As alluded to recently, it makes for a fragile archive.

Allow me to play this back.

I was responsible for maybe 10 Gb of early web stuff in my position from 1992-2006 as an instructional technologist for the Maricopa Center for Learning & Instruction (MCLI) at the Maricopa Community Colleges. I am not 100% sure, but the MCLI web site might have been up before Maricopa had one. I wrote a very early HTML tutorial that was my first “break” in online space (archived myself at http://mcli.cogdogblog.com/tut). Active in the mid 1990s in multimedia, I built Director Web, the leading resource for Macromedia Director, before Macromedia as a company had a web site.
This all existed at the long unwieldily URL http://www.mcli.dist.maricopa.edu/
The site continued after I left in 2006; in early January 2009 the center changed and moved it’s site to http://mcli.maricopa.edu (how do I know this? Why because of the Wayback machine)
All my old stuff was gone; I understand because a lot of it was built on perl scripts doing things like writing information to open text files. It was a mess. But the re-assuring thing was that all my old stuff was findable with the Wayback machine. The folks at Maricopa did set up a forwarding DNS entry so all traffic from the old domain http://www.mcli.dist.maricopa.edu/ at least ended up at 404 message on the new one.
That was until last week, when I found links that previously worked to archives of the old site ended up with this:

“Page Cannot be displayed due to robots.txt” If you do not know of robots.txt, learn about it now. It’s a plain text file where web site owners can tell web crawling robots (the things that make search engines work) to either come inside, or to stay away. It’s a way for owners to not have their site indexed if (a) they prefer not to be or (b) to reduce repeated traffic on their servers.

But this is not an issue with the robots.txt file at Maricopa.

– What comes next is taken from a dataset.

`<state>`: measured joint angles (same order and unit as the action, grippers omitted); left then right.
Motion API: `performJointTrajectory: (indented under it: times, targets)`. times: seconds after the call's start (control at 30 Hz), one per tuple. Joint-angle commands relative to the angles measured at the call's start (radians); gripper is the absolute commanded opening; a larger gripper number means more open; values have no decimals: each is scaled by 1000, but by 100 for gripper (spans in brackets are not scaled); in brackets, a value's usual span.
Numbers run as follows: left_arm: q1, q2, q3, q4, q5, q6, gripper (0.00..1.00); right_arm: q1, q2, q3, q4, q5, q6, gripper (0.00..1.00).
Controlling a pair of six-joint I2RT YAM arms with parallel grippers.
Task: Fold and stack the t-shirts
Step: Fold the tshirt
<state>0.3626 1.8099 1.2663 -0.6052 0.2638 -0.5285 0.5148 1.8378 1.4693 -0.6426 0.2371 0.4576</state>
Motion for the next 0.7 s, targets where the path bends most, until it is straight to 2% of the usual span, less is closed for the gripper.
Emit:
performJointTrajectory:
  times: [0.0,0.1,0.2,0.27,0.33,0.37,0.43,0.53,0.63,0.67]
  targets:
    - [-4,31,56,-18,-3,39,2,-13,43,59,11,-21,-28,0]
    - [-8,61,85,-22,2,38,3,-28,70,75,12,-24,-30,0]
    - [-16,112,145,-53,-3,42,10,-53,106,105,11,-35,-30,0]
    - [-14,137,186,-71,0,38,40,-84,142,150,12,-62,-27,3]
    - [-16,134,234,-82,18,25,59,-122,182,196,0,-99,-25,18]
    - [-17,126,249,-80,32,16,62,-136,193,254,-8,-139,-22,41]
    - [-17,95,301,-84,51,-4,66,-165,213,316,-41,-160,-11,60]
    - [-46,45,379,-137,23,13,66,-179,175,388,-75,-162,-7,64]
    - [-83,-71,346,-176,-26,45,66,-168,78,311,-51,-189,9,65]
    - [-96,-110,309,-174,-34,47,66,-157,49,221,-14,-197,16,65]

The problem is robots.txt cannot be found, because the DNS entry for the old URL is broken, http://www.mcli.dist.maricopa.edu/ will not connect to anything, and so http://www.mcli.dist.maricopa.edu/robots.txt is never found.
I emailed the internet archive and did get a confirmation that if the Wayback Machine cannot find a robots.txt file, it removes the archive.
Or, unless the current domain for an archive says “Internet Archive, please archive me” it won’t. The default is not to archive.

If this is true, than many old sites must be disappearing or never added to the Internet Archive because there is no active robots.txt file at the current (cue domain squatters, or in my case, a IT department’s good in a DNS entry).

Should not an archive reflect the robots.txt policy at the time of archiving, not retroactively from the present?

I am hardly the first to trip on this, there are many threads like this in the Internet Archive’s forums.

The “policy” for the Internet Archive is based on the “Oakland Policy” or Recommendations for Managing Removal Requests And Preserving Archival Integrity:

Online archives and digital libraries collect and preserve publicly available Internet documents for the future use of historians, researchers, scholars, and the general public. These archives and digital libraries strive to operate as trusted repositories for these materials, and work to make their collections as comprehensive as possible.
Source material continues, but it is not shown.